Ele também disse que Trump precisa vincular Harris a partes do histórico de Biden que continuam impopulares, como o pico da inflação, bem como focar nas reviravoltas de Harris. Ele também deve evitar lembrar os eleitores sobre o motivo pelo qual muitas pessoas não gostam dele, o que também significaria evitar ataques pessoais a Harris.
“Com uma performance disciplinada no debate, Trump ajudou a tirar Biden da disputa. Na terça-feira à noite, ele tem a chance de fazer o mesmo com Harris”, escreveu Thiessen.
No entanto, isso sugere algum tipo de estratégia por parte de Trump — algo que ele não parece ter usado em debates anteriores, de acordo com Schroeder.

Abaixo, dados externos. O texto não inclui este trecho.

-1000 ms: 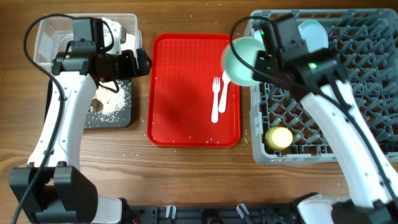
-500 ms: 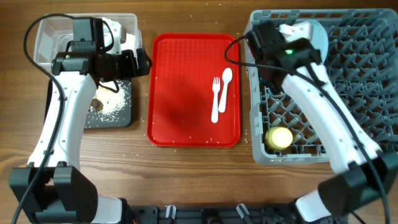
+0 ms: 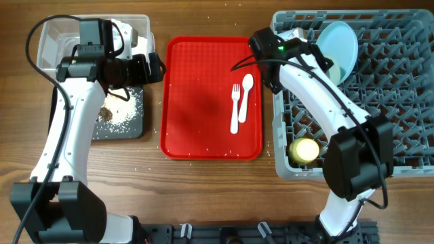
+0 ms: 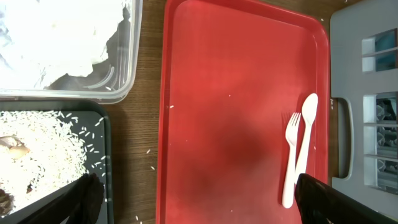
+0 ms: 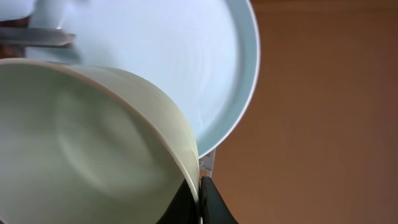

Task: Sort waste into correct bins and load items into the dishwasher rack
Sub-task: 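Carry the green bowl into the rack and release it, then grasp the white plastic fork on the red tray with the right gripper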

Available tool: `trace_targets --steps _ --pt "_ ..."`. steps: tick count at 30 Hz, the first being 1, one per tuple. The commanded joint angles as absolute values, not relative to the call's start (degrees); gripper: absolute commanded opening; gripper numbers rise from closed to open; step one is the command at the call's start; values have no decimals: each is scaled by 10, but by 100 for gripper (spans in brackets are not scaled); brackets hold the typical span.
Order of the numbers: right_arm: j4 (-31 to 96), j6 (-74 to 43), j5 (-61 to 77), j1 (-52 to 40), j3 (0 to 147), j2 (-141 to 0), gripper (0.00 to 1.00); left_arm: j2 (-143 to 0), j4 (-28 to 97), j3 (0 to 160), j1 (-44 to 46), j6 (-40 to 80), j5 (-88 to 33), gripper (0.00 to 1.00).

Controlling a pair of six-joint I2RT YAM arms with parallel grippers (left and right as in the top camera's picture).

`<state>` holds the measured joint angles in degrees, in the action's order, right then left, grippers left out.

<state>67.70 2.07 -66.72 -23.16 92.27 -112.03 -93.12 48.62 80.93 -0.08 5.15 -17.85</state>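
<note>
My right gripper [image 5: 199,190] is shut on the rim of the pale green bowl [image 5: 87,137], which fills the right wrist view. Behind it stands the light blue plate [image 5: 186,50]. In the overhead view the right arm reaches over the top left corner of the grey dishwasher rack [image 3: 380,102], next to the plate [image 3: 340,41]; the bowl is mostly hidden under the arm. A white fork [image 3: 234,108] and white spoon [image 3: 245,95] lie side by side on the red tray [image 3: 196,102]. My left gripper [image 4: 199,208] hangs open above the tray's left part, holding nothing.
A clear bin [image 3: 61,34] with crumpled white waste stands at the back left. In front of it is a black bin [image 3: 125,118] with rice. A yellow item [image 3: 304,148] sits in the rack's front left. Rice grains lie scattered on the wooden table [image 3: 135,176].
My right gripper was above the tray with the bowl in it. It now holds the bowl over the rack's top left corner, in front of the plate. The left arm has not moved.
The bowl lay at the tray's front left with my right gripper open beside it, then closer around its rim. Then the gripper held the bowl up over the tray's right side. Now the bowl is at the rack by the plate. The left arm stayed still throughout.
</note>
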Motion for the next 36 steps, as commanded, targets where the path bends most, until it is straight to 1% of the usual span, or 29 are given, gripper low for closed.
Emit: trace_targets --steps 1,5,9,13,18,20,23,27,28,31,36 --pt "682 28 -658 -237 922 -1128 4 -923 485 810 -2 49 -179 100" --pt "687 28 -629 -244 922 -1128 4 -923 485 810 -2 49 -179 100" --pt "704 24 -629 -250 922 -1128 4 -923 485 810 -2 49 -179 100" --pt "760 -36 -625 -253 922 -1128 4 -923 485 810 -2 49 -179 100" --pt "780 -27 -542 -260 922 -1128 6 -923 485 810 -2 49 -179 100" --pt "779 -27 -515 -267 922 -1128 10 -923 485 810 -2 49 -179 100" --pt "779 -27 -500 -279 922 -1128 20 -923 485 810 -2 49 -179 100" --pt "783 -10 -477 -300 922 -1128 45 -923 485 810 -2 49 -179 100" --pt "783 -11 -475 -304 922 -1128 56 -923 485 810 -2 49 -179 100" --pt "783 -10 -447 -312 922 -1127 70 -923 485 810 -2 49 -179 100" --pt "783 -13 -382 -313 923 -1127 87 -923 485 810 -2 49 -179 100"
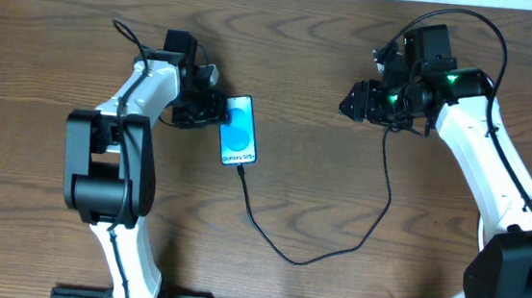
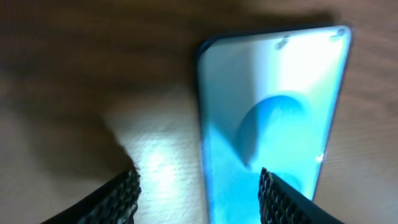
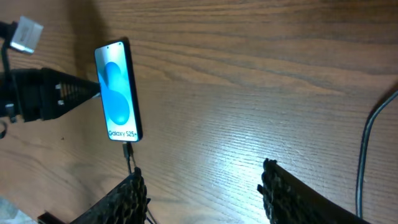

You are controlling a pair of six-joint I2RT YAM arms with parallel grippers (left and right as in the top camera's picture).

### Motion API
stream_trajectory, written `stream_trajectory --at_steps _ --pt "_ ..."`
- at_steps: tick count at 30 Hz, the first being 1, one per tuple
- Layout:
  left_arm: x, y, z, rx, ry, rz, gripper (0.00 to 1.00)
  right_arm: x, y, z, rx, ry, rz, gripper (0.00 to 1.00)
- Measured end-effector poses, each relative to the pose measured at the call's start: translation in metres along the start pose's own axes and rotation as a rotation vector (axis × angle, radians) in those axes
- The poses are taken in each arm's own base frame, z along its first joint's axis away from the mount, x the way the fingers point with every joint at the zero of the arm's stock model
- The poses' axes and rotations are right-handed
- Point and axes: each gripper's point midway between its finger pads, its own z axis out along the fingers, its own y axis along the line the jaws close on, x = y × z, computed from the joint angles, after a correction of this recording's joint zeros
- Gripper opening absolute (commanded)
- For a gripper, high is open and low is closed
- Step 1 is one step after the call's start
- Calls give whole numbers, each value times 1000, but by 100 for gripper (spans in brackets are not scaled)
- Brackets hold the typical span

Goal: Plug charger to phone and switch on socket
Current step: 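Release the phone and lift the left gripper away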

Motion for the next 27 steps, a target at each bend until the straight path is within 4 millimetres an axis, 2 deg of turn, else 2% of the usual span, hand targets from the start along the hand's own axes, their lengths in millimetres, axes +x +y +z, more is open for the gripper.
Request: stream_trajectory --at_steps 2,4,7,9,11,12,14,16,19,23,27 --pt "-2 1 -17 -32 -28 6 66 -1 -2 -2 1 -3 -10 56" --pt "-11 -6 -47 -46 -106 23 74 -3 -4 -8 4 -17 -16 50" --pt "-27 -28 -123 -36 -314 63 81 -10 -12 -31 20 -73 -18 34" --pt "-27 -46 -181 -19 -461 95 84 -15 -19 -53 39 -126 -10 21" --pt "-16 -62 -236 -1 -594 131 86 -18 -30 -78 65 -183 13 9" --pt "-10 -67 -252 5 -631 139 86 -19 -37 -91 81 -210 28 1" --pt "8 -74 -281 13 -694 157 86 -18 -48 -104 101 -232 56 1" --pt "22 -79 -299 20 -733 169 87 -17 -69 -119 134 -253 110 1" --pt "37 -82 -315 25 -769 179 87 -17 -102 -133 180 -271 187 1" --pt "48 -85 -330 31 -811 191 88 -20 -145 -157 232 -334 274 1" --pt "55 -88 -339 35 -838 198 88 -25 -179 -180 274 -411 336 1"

“Ele realmente não entra com um plano de jogo. Ele não trabalha em linhas específicas ou linhas específicas de ataque”, disse Schroeder. “Ele não parece ser capaz de adaptar um argumento contra um candidato em particular. É sempre só para metralhá-los com o máximo de munição que puder.”
Rowland diz que Trump tem apenas um estilo e que, como ele não é focado nas questões, ele consegue usá-lo independentemente das perguntas.
“A desvantagem é que chega um ponto em que ele ofende as pessoas”, disse ele.
“A maior parte disso já está embutida. Mas acho que, especialmente no caso de mulheres com ensino superior, isso vai lembrá-las do motivo pelo qual votaram contra ele na última eleição.”
Trump se concentrando em políticas específicas em vez de partir para ataques pessoais mostraria um “nível de crescimento”, de acordo com Stewart, que diz não esperar isso.
“Trump vai ser Trump”, disse Rowland.
“A única coisa que o tiraria do sério é se ela simplesmente mantivesse o equilíbrio.”